I was intrigued, though, to read what Lee had ordered of his army in terms of civilians on the battlefield in advance of the Gettysburg Campaign:
It must be remembered that we make war only upon armed men, and that we cannot take vengeance for the wrongs our people have suffered without lowering ourselves in the eyes of all whose abhorrence has been excited by the atrocities of our enemies, and offending against Him to whom vengeance belongeth, without whose favor and support our efforts must all prove in vain.
The commanding general therefore earnestly exhorts the troops to abstain with most scrupulous care from unnecessary or wanton injury to private property, and he enjoins upon all officers to arrest and bring to summary punishment all who shall in any way offend against the orders on this subject.
Now there existed good moral reasons for Lee to have ordered his troops to behave in the way he ordered them to behave.
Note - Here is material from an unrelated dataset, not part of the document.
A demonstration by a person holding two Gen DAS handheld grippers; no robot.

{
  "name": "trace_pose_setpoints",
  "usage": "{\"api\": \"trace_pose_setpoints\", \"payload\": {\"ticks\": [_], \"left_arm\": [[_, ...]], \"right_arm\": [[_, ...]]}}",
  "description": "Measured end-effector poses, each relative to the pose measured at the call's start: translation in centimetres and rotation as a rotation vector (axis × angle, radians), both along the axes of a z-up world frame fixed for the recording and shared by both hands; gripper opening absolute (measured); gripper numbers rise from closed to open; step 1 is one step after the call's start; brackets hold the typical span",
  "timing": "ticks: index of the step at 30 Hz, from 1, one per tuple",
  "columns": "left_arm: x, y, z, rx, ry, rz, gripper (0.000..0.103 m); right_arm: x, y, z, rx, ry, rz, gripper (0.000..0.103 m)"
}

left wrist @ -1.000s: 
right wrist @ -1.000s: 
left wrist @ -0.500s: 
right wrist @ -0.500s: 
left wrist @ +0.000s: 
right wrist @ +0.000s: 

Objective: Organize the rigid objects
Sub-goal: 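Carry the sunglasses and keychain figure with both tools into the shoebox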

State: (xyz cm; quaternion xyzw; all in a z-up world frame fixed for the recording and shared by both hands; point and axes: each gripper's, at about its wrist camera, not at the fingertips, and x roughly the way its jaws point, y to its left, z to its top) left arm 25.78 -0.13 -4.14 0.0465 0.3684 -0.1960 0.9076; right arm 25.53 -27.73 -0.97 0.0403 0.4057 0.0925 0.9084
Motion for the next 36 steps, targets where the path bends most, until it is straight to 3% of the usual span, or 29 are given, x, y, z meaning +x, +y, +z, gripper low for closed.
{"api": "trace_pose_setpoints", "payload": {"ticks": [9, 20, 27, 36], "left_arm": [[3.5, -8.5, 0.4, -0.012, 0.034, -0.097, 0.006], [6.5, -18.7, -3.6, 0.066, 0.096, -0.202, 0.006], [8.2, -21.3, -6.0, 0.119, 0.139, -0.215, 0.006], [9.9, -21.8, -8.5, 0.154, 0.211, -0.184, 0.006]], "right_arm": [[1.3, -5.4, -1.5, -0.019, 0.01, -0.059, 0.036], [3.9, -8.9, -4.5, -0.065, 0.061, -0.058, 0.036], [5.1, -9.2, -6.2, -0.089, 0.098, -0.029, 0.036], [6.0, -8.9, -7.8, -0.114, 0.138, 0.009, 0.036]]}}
But there was also some strategic shrewdness there. Lee, as Foote notes, had one eye on encouraging the northern peace movement when he told his troops not to harm civilians or their property.
In the same way, General McChrystal's directions to allied troops with respect to civilian casualties are both morally correct and operationally wise. My friend Erica Gaston has laboriously catalogued the way in which rising civilian casualties have harmed U.S. and allied objectives in Afghanistan (.pdf). McChrystal understands that the rule of law and principles of proportionality allow you to do a lot on the battlefield. But you might be technically correct and operationally stupid. The reason we do not drop compounds in Afghanistan has more to do with operational considerations than it does with some high-minded moral code or the laws of land warfare. Opponents of COIN doctrine who claim the U.S. Army has gone "soft" would best remember that. If dropping compounds helped us to advance the ball down the field in terms of mission success, we might be more tolerant of civilian casualties and "collateral damage." But the evidence suggests that killing civilians and destroying their property actually harms the mission more than it helps.